[Data block]

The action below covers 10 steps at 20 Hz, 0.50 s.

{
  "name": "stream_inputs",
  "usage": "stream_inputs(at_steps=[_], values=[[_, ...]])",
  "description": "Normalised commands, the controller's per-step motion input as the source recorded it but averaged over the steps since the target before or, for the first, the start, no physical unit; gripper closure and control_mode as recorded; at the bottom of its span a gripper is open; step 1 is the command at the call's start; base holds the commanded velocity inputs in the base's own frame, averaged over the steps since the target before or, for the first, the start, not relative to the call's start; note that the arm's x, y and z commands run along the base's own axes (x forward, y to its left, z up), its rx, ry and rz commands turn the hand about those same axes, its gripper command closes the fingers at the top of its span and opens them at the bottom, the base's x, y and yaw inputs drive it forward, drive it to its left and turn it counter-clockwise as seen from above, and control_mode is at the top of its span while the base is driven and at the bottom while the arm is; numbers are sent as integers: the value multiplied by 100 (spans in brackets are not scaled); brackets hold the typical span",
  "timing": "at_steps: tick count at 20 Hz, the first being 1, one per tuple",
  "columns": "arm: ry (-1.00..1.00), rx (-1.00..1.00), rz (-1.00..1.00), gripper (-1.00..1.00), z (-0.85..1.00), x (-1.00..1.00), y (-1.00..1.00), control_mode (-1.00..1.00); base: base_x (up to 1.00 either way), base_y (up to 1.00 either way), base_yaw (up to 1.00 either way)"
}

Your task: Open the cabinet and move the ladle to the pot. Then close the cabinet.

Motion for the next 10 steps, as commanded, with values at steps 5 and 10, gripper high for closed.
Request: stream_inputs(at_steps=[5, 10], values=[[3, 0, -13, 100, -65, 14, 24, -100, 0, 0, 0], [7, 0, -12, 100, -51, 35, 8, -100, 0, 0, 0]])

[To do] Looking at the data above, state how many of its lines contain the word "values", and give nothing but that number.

[Result for this task] 3